From January 1985 to April 2010, 4402 patients with gastric adenocarcinoma were treated at our institution and 105 patients (2.4%) had prior gastrectomy for PUD. Prior resections were most often Billroth II (N = 97, 92%). The median time from initial resection to development of GRC was 32 years (3-60 years), and the majority of tumors were located at the gastrointestinal anastomosis (N = 72, 69%). Median DSS was 1.3 years (0.6-2.1 years). Patients who had resection had a significantly better outcome than patients who did not have resection (median DSS 5 vs 0.35 years, P < .0001). Factors associated with DSS on multivariate analysis included advanced T-stage (HR 16.5 (CI 2.2-123.4), P = .0006) and lymph node metastasis (HR 1.1 (CI 1.0-1.2), P < .0001).

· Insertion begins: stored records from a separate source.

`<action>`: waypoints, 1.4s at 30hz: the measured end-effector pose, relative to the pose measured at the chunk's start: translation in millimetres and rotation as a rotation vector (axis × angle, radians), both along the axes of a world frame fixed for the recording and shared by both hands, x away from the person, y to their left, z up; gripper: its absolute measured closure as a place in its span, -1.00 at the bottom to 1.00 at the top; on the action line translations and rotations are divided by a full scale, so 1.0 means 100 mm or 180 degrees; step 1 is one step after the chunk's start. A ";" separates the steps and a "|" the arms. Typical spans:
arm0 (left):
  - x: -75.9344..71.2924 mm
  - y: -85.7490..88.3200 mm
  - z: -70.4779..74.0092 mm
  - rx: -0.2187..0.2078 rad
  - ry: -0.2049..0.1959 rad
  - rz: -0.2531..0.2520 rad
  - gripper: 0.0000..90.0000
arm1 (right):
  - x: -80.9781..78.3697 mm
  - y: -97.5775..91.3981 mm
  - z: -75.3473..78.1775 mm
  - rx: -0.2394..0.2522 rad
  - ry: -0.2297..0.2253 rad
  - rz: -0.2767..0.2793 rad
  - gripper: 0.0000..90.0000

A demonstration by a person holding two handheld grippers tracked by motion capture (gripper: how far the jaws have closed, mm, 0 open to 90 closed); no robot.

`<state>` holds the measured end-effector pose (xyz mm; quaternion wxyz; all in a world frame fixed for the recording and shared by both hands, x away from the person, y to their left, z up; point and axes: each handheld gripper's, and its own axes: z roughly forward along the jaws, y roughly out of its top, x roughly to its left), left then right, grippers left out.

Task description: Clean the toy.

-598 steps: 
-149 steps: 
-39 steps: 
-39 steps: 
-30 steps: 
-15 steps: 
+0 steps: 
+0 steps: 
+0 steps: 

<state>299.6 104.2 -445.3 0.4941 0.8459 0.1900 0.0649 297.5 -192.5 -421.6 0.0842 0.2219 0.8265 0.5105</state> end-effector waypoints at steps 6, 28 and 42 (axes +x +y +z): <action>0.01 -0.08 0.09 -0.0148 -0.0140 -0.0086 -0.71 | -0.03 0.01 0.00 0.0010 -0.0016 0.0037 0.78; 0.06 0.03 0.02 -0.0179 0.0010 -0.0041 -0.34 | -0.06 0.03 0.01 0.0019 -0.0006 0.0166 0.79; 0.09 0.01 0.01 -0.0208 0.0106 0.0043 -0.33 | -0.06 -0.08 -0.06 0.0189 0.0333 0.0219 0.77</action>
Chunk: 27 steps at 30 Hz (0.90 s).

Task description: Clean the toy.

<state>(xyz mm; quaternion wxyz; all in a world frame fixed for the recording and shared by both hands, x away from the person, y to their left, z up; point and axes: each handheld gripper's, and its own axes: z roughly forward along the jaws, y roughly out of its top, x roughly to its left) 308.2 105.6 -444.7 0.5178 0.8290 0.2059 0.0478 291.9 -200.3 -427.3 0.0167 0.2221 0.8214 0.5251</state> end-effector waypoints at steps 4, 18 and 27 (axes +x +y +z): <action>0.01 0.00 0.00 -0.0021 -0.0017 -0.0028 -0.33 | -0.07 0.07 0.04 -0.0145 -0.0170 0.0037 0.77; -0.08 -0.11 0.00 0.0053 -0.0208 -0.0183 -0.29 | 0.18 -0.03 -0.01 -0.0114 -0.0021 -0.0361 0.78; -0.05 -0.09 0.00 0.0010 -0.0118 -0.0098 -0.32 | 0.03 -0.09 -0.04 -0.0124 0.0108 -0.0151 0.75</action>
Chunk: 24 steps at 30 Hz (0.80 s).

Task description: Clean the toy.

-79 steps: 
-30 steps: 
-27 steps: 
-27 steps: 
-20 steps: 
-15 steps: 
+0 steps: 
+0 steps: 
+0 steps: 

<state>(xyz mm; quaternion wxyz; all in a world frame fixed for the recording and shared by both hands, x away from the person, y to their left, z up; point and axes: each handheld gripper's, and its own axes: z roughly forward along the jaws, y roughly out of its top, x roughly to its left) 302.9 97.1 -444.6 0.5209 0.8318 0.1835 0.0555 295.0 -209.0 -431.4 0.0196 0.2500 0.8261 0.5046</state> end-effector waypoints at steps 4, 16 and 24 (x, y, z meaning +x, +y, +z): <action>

Stage-specific survival following R0 resection was similar to patients with conventional gastric cancer.

CONCLUSIONS

Patients have a lifetime risk for the development of GRC following resection for PUD. As with conventional gastric cancer, determinants of survival of patients with GRC include advanced T stage and nodal metastasis. Patients with GRC amenable to curative resection exhibit the best DSS and have stage-specific outcomes similar to patients with conventional gastric cancer.

摘要

背景

研究胃大部切除术后因消化性溃疡病而行胃切除术的残胃癌患者的病理、治疗和预后。

方法

回顾性分析了前瞻性胃癌数据库,确定了因消化性溃疡病而行胃大部切除术后发生残胃癌的患者。获取了临床病理和治疗相关变量。对与疾病特异性生存(DSS)相关的因素进行了多因素分析。

结果

1985 年 1 月至 2010 年 4 月,我院共治疗了 4402 例胃腺癌患者,其中 105 例(2.4%)因消化性溃疡病而行胃大部切除术。初次手术多为 Billroth II 型(N=97,92%)。从初次手术到残胃癌发生的中位时间为 32 年(3-60 年),大多数肿瘤位于胃肠吻合口(N=72,69%)。中位 DSS 为 1.3 年(0.6-2.1 年)。接受手术治疗的患者与未接受手术治疗的患者相比,预后明显改善(中位 DSS 分别为 5 年和 0.35 年,P<.0001)。多因素分析显示,DSS 的相关因素包括 T 期较晚(HR 16.5(95%CI 2.2-123.4),P=.0006)和淋巴结转移(HR 1.1(95%CI 1.0-1.2),P<.0001)。R0 切除术后的肿瘤特异性生存率与常规胃癌患者相似。

结论

胃大部切除术后,患者有发生残胃癌的终生风险。与常规胃癌一样,残胃癌患者的生存决定因素包括 T 期较晚和淋巴结转移。可切除的残胃癌患者 DSS 最好,其肿瘤特异性生存率与常规胃癌患者相似。